◆ Work to complete ◆
Repeat verbatim, and only, the lines of the data below, beginning at the line that contains "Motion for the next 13" and stopping after the line that contains "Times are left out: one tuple".

◆ Task material ◆
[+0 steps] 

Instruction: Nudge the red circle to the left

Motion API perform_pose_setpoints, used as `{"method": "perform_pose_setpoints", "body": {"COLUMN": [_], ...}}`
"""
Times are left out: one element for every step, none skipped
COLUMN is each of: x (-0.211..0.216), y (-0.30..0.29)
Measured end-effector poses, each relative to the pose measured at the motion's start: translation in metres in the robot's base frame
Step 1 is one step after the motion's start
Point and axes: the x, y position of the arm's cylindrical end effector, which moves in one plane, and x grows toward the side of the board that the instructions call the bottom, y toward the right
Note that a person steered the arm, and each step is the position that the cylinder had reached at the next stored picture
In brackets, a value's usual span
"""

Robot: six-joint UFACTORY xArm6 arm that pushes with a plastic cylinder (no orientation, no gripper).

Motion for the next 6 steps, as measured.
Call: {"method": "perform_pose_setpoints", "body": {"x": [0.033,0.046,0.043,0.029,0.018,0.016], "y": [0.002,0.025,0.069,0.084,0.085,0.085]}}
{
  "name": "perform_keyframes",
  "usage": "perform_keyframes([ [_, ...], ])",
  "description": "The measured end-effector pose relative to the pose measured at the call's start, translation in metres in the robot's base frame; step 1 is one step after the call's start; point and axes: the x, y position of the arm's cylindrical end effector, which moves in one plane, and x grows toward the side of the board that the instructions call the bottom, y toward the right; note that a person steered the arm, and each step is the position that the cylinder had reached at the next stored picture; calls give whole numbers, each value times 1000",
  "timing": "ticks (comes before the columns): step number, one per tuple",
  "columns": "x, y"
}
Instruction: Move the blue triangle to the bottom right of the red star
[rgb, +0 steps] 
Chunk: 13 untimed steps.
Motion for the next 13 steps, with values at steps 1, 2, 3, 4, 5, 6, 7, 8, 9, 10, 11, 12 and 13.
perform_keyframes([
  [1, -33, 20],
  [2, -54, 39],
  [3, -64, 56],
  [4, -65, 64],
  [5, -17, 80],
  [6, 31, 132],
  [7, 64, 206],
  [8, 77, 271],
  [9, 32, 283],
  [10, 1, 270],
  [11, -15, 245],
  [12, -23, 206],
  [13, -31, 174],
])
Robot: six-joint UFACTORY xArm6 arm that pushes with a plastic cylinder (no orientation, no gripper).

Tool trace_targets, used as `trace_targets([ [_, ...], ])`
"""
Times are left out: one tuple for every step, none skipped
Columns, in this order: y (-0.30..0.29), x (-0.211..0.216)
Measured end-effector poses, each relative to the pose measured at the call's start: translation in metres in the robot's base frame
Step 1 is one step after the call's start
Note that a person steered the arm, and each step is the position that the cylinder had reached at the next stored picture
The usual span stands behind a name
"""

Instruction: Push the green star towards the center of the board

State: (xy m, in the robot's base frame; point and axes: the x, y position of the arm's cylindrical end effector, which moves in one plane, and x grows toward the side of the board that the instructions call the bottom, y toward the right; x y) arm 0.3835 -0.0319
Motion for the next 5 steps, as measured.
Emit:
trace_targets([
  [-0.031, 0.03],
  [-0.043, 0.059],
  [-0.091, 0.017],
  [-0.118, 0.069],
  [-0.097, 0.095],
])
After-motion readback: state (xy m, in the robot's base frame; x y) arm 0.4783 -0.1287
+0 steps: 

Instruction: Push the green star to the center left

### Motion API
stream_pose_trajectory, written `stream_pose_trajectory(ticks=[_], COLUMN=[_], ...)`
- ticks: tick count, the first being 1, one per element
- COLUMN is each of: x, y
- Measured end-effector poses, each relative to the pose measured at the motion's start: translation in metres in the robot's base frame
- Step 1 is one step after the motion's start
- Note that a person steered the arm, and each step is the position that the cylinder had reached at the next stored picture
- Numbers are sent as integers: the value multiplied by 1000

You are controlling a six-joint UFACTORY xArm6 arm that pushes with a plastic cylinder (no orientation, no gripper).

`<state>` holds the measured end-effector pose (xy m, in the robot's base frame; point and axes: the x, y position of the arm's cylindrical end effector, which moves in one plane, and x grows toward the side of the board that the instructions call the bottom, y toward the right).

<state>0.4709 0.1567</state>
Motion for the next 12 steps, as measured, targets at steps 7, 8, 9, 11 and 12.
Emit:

◆ Task result ◆
Motion for the next 13 steps, with values at steps 1, 2, 3, 4, 5, 6, 7, 8, 9, 10, 11, 12 and 13.
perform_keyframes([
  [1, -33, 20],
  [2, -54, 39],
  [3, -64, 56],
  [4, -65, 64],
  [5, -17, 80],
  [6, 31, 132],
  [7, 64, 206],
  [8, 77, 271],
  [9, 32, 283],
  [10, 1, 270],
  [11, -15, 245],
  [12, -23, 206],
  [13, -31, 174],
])
Robot: six-joint UFACTORY xArm6 arm that pushes with a plastic cylinder (no orientation, no gripper).

Tool trace_targets, used as `trace_targets([ [_, ...], ])`
"""
Times are left out: one tuple for every step, none skipped

The work is done, and the output is complete.